Off-Broadway theater in Manhattan, New York

The Minetta Lane Theatre is a 391-seat off-Broadway theatre at 18 Minetta Lane in the Greenwich Village neighborhood of Lower Manhattan in New York City.

== Building features ==
The Minetta Lane Theatre sits in the Greenwich Village neighborhood of Lower Manhattan in New York City, between Sixth Avenue and MacDougal Street. The name of the theatre comes from the Minetta Brook, a water feature which once flowed through the neighborhood. In 1984 when the theatre opened, Helen Hayes cut the inaugural ribbon and mayor Edward I. Koch declared the week to be Minetta Lane Theater Week.

The theatre has 391 seats, with both an orchestra and a balcony. The New York Theatre Guide described it as an "intimate space." It has limited accessible seating and a concessions stand which offers soft drinks, snacks, beer, and wine.

The theatre is owned by Liberty Theatres, a subsidiary of Reading International, which also owns the Orpheum in the East Village, Manhattan.

== Productions ==
After hosting a brief transfer of Balm in Gilead in 1984, the theatre had its inaugural production with 3 Guys Naked from the Waist Down in 1985. Notable productions since include Marvin's Room in 1992, Jeffrey in 1994, The Last Five Years in 2002, and Adding Machine in 2008.

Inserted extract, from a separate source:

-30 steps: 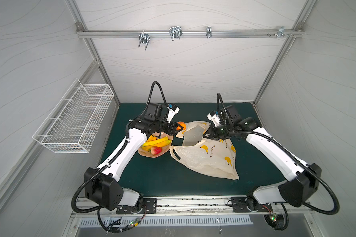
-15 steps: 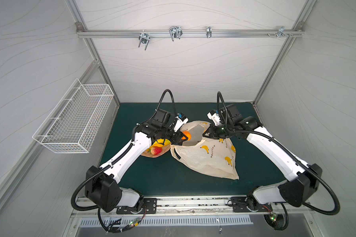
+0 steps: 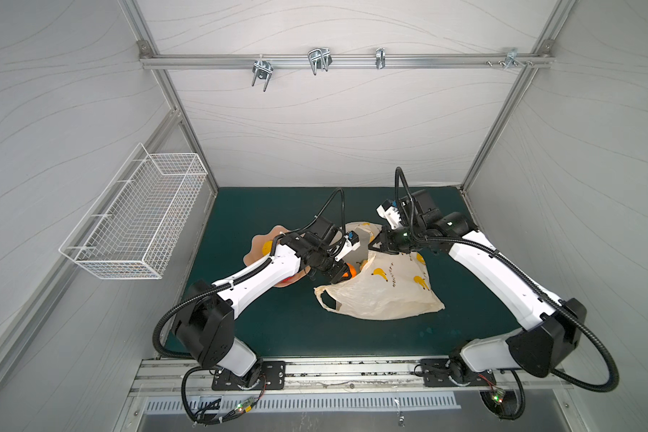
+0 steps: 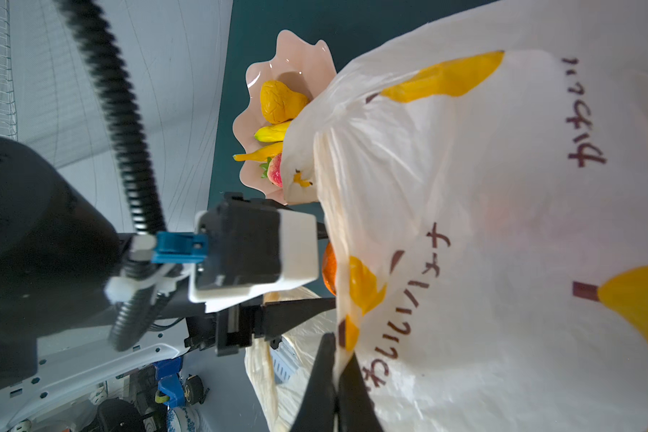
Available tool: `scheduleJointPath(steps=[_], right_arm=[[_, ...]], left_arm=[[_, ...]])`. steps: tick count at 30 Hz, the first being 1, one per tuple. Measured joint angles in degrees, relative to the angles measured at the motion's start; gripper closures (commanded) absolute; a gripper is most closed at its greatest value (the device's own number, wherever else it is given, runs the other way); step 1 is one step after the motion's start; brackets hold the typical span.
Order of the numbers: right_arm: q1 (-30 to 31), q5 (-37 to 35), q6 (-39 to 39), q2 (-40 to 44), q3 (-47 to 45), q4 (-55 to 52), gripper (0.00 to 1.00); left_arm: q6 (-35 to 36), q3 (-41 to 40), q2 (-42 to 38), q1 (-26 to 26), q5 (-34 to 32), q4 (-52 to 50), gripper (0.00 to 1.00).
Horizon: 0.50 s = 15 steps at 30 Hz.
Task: Place the fruits into the plastic bag
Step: Place the fruit in the plastic bag.
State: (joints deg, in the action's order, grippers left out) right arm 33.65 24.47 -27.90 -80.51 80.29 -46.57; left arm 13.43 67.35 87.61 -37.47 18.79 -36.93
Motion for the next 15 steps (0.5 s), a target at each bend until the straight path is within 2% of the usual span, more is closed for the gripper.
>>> scheduleJointPath(steps=[9, 15], right_arm=[[0.04, 0.35, -1.05, 0.0, 0.0, 0.11, 1.0], [0.33, 1.27, -2.36, 0.0, -0.48, 1.38, 1.0]], left_arm=[[-3.23, 0.33, 5.62, -0.42, -1.27, 0.11, 0.64], [-7.91, 0.66, 7.17, -0.46, 1.75, 3.15, 0.64]])
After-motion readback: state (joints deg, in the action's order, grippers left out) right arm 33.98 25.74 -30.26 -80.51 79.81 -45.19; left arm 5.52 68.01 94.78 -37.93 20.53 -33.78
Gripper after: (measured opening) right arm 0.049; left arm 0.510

Since 2018, audiobook company Audible has used the theatre as its creative home for its full productions and staged readings. Notable productions since Audible's residency include Harry Clarke and Girls & Boys in 2018, The Half-Life of Marie Curie in 2019, Dead Outlaw in 2024, Mexodus in 2025, and What Happened Was in 2026. Many of these productions are recorded live and later distributed to Audible listeners.